» **WORK REQUIRED**
Give the number of lines in the entries below that contain "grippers". Write nothing besides it.

(Records from a collection)
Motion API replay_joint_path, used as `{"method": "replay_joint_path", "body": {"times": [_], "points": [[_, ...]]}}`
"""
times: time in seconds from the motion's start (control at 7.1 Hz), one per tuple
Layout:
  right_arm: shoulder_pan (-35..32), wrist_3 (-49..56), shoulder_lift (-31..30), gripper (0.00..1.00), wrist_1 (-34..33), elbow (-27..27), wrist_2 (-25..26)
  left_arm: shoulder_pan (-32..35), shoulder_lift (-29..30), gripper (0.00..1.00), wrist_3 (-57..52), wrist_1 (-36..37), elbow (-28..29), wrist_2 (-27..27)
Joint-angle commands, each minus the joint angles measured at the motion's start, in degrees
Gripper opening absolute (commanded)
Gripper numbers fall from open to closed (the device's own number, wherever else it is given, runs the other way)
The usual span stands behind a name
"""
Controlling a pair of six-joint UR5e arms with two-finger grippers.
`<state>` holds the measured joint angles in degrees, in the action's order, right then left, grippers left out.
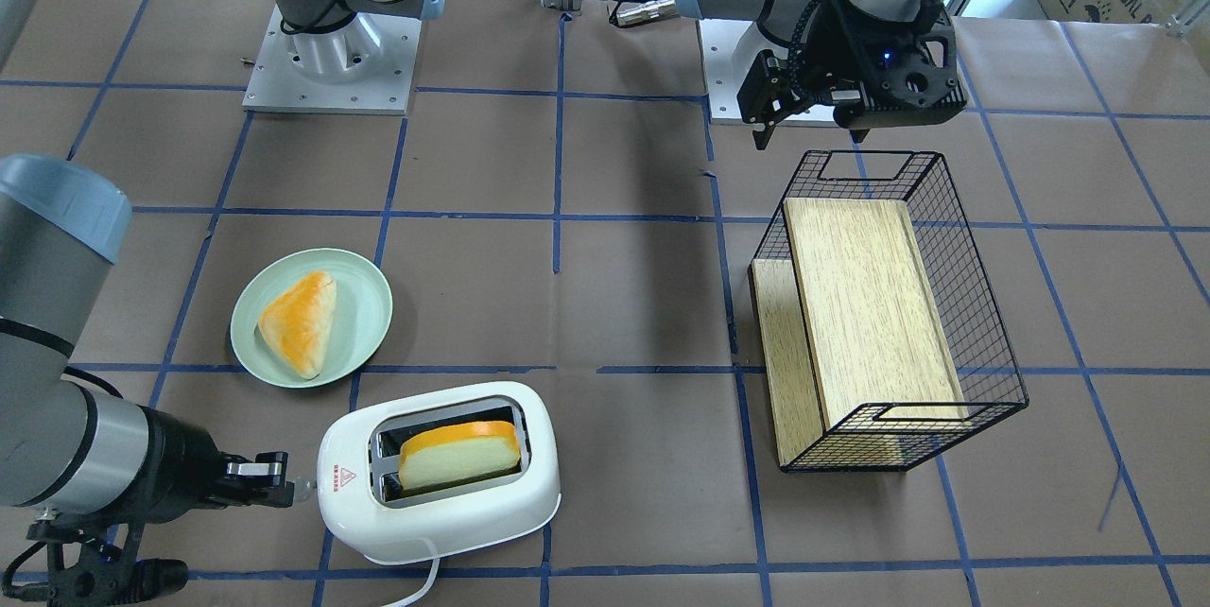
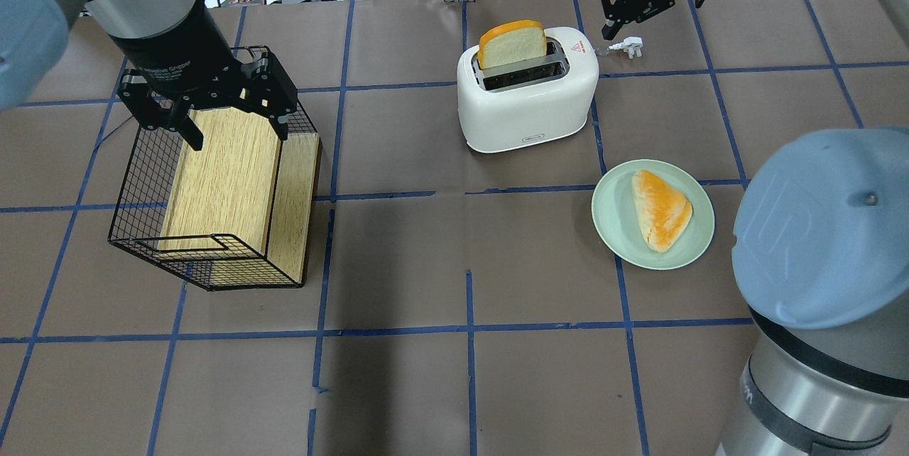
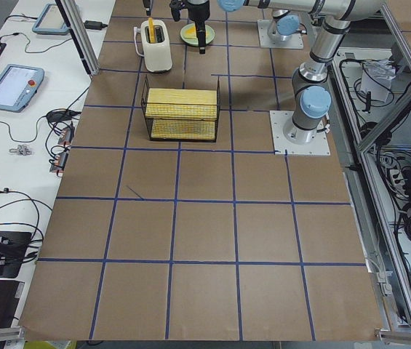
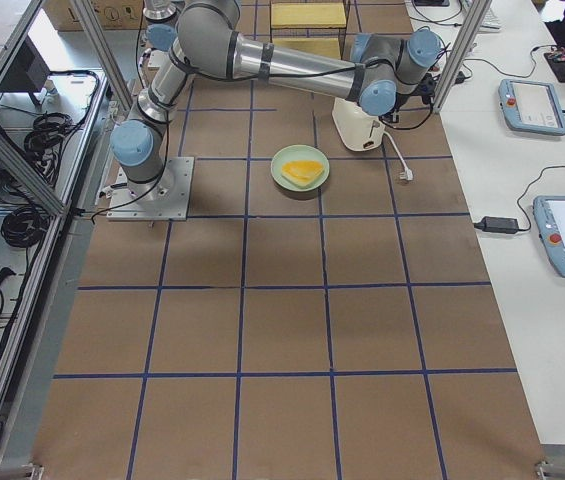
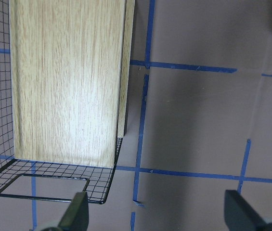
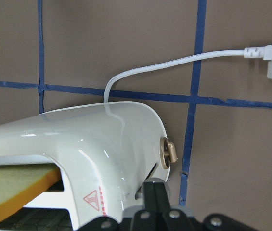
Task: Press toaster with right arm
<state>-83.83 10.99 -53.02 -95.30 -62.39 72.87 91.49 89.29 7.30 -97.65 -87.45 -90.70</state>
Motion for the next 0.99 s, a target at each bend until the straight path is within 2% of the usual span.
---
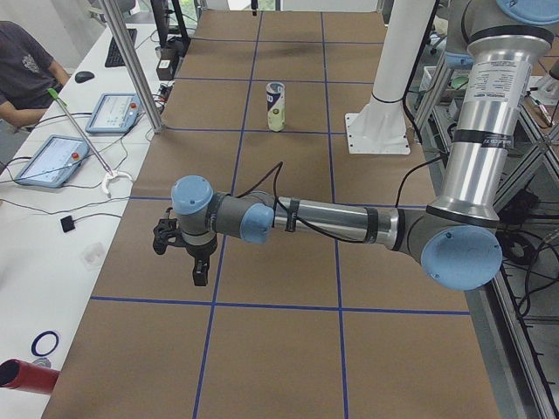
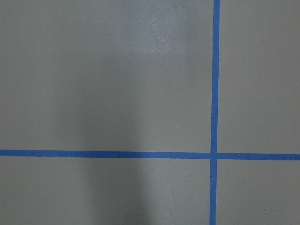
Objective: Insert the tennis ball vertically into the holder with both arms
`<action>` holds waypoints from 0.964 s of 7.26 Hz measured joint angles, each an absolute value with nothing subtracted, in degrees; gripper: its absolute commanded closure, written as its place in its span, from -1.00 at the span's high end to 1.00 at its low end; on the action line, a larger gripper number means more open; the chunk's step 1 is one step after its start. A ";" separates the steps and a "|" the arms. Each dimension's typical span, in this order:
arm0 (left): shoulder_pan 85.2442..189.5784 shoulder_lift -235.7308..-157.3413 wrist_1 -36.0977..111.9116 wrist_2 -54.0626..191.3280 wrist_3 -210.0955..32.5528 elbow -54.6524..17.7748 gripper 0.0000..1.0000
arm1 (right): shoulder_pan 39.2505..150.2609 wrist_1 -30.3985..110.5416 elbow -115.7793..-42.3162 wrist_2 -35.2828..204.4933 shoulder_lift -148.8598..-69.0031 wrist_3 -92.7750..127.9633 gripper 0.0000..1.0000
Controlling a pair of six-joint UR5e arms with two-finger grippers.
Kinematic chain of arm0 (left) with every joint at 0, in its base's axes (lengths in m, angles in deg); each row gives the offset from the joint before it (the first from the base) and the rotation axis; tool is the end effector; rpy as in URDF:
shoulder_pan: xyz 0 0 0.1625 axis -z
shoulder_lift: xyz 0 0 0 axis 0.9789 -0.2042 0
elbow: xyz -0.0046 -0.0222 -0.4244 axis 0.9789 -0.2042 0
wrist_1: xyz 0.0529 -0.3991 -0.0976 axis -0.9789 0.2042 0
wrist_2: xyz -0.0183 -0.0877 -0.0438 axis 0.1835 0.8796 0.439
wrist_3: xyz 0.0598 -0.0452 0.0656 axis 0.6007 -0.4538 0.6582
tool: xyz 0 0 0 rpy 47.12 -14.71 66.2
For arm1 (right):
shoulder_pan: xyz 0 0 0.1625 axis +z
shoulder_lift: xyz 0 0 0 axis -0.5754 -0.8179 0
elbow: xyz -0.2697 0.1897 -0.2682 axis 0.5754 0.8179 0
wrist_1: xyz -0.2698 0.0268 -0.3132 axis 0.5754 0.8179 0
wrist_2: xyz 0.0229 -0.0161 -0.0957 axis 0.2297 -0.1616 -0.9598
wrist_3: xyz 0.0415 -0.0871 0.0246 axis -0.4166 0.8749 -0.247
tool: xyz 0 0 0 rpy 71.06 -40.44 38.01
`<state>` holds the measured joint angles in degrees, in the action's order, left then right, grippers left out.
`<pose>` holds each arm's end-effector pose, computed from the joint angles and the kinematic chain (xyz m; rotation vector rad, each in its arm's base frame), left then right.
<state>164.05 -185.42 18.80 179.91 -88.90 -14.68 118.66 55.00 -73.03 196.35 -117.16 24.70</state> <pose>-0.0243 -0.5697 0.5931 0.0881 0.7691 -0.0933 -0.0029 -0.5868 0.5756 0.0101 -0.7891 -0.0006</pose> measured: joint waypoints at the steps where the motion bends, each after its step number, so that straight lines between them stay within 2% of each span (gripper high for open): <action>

» **TASK ANSWER**
4